In some cases, chemotherapy can contribute to the development of other cancers.

Radiation, blood transfusions, and bone marrow or peripheral blood stem cell transplants can also involve side effects.

To address specific side effects, your doctor may prescribe:

  • anti-nausea medications
  • blood transfusions
  • prophylactic antibiotics or antivirals
  • IV immunoglobulin
  • corticosteroids
  • the medication rituximab

Talk with your doctor about the expected side effects of your treatment. They can tell you which symptoms and side effects require medical attention.

The 5-year survival rate for Americans with CLL is about 87.2 percent, according to the NCI.

According to a 2021 analysis, survival rates can be lower for older individuals with the condition, but even those survival trends are increasing because of new therapies and treatments that are available.

If your doctor determines that you have CLL, they will order further testing to gauge the extent of the disease. This helps your doctor classify the stage of the cancer, which will guide your treatment plan.

To stage your CLL, your doctor will probably order blood tests to obtain your red blood cell (RBC) count and specific blood lymphocyte count.
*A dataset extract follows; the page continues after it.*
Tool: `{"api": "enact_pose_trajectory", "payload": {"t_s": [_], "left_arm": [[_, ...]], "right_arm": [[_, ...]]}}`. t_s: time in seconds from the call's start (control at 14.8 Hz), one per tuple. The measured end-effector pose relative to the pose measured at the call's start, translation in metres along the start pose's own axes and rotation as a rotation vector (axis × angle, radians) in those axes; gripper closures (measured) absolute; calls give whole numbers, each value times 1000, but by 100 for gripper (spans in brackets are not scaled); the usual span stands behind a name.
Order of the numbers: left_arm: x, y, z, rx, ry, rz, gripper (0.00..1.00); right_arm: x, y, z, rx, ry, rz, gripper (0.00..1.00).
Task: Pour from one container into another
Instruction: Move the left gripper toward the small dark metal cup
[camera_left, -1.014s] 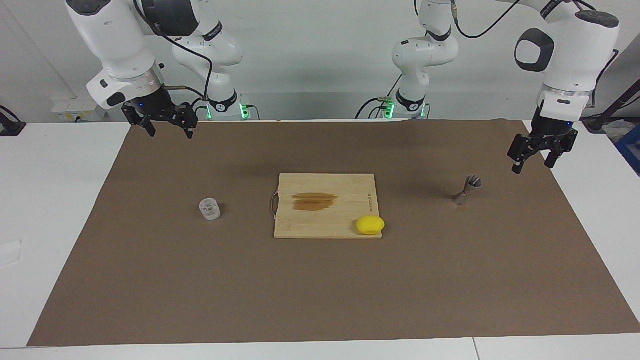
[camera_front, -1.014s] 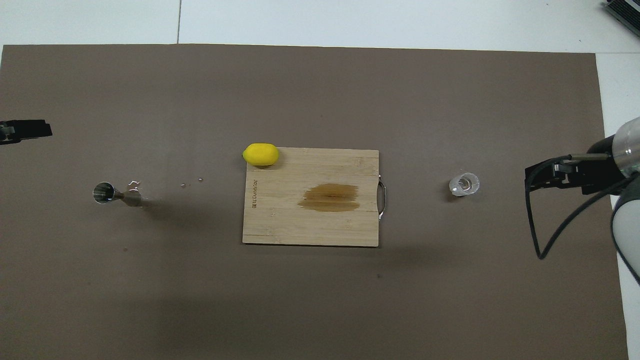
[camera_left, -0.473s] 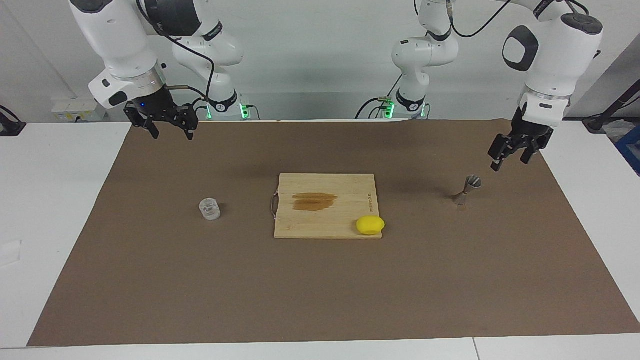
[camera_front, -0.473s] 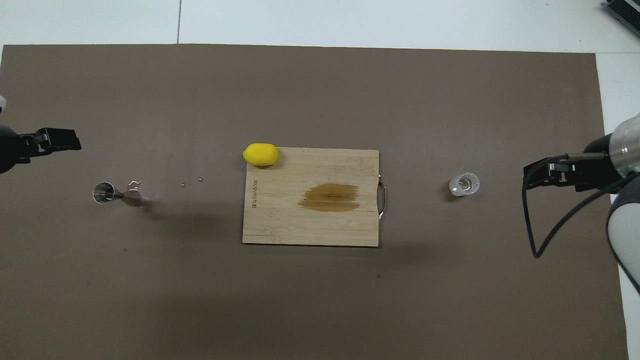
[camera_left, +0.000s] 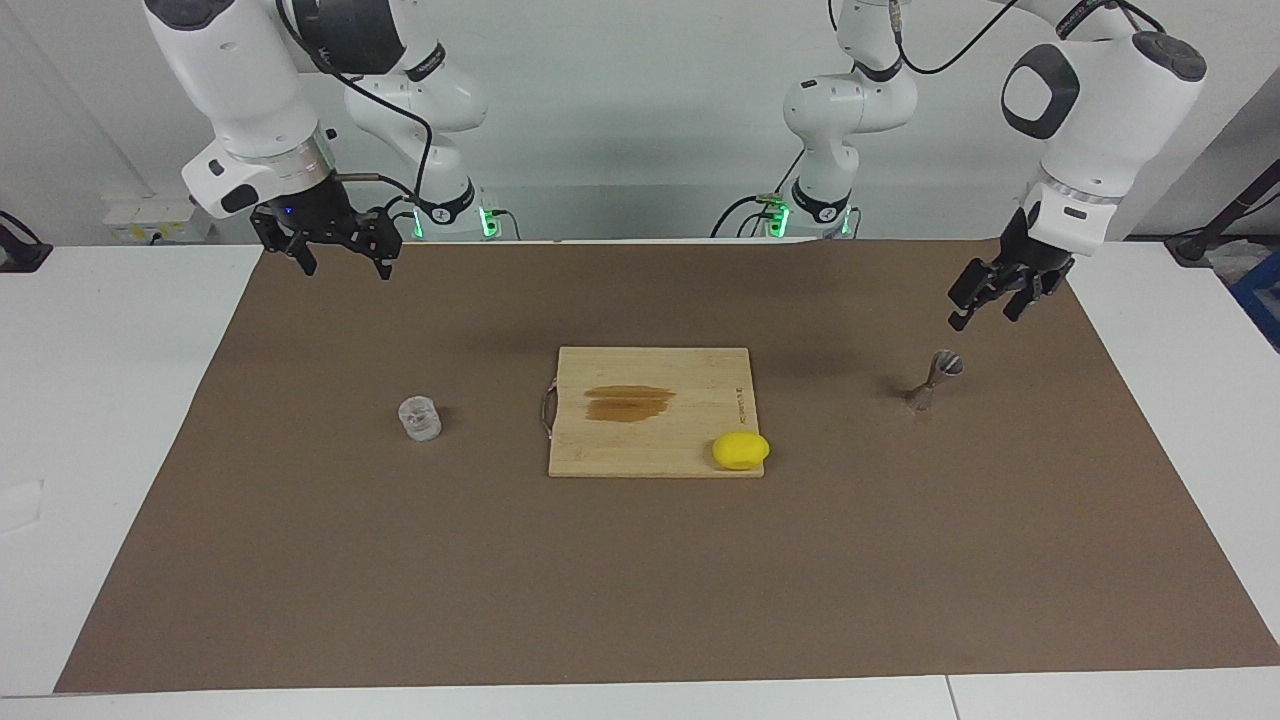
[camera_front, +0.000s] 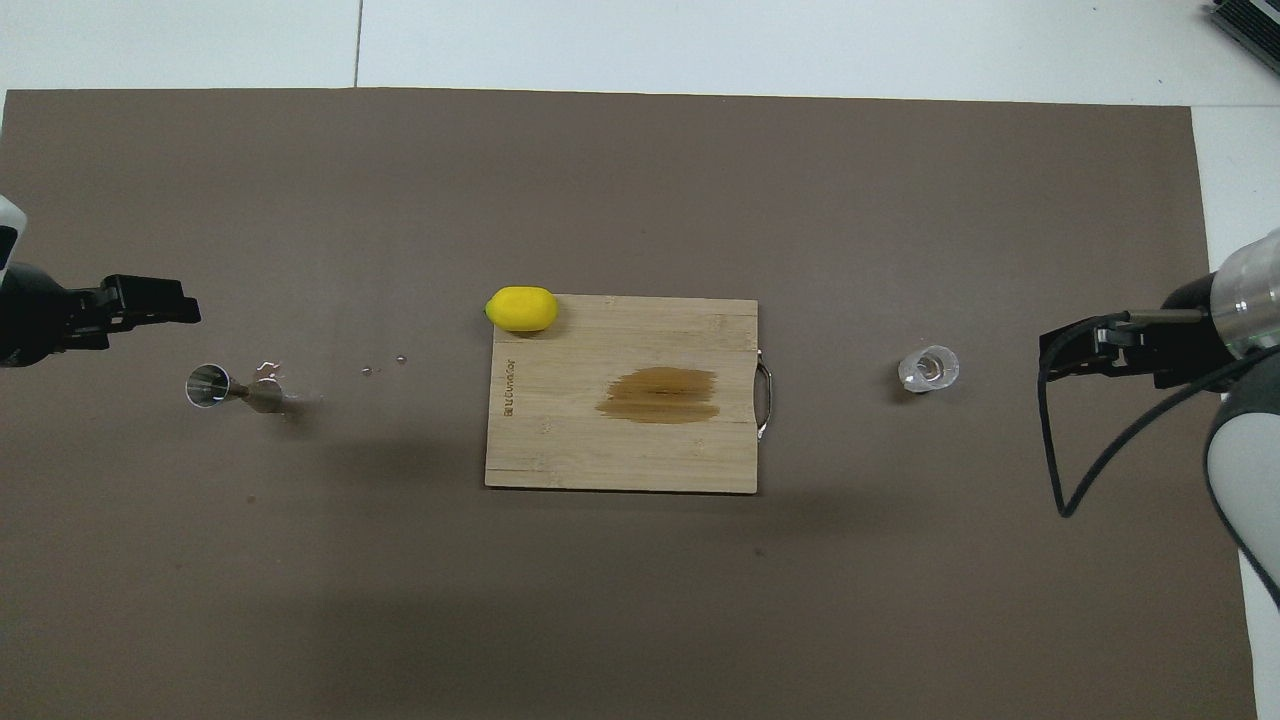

They’ll also likely check whether your lymph nodes, spleen, or liver are enlarged.

Under the Rai system of classification, CLL is staged from 0 to 4. Rai stage 0 means CLL is the least severe, while Rai stage 4 is the most advanced.

For treatment purposes, the stages are also grouped into levels of risk. Rai stage 0 is low risk, Rai stages 1 and 2 are intermediate risk, and Rai stages 3 and 4 are high risk, explains the ACS.

Here are some typical CLL symptoms at each stage:

  • Stage 0: high levels of lymphocytes
  • Stage 1: high levels of lymphocytes; enlarged lymph nodes
  • Stage 2: high levels of lymphocytes; lymph nodes may be enlarged; enlarged spleen; potentially enlarged liver
  • stage 3: high levels of lymphocytes; anemia; lymph nodes, spleen, or liver may be enlarged
  • stage 4: high levels of lymphocytes; lymph nodes, spleen, or liver may be enlarged; possible anemia; low levels of platelets

Overall, survival rates for CLL are on the higher side, but these rates can vary. Your age, sex, chromosome abnormalities, and cancer cell characteristics can all affect your long-term outlook. The disease is rarely cured, but most people live for many years with CLL.

Ask your doctor about your specific case. They can help you understand how far your cancer has progressed. They can also discuss your treatment options and long-term outlook.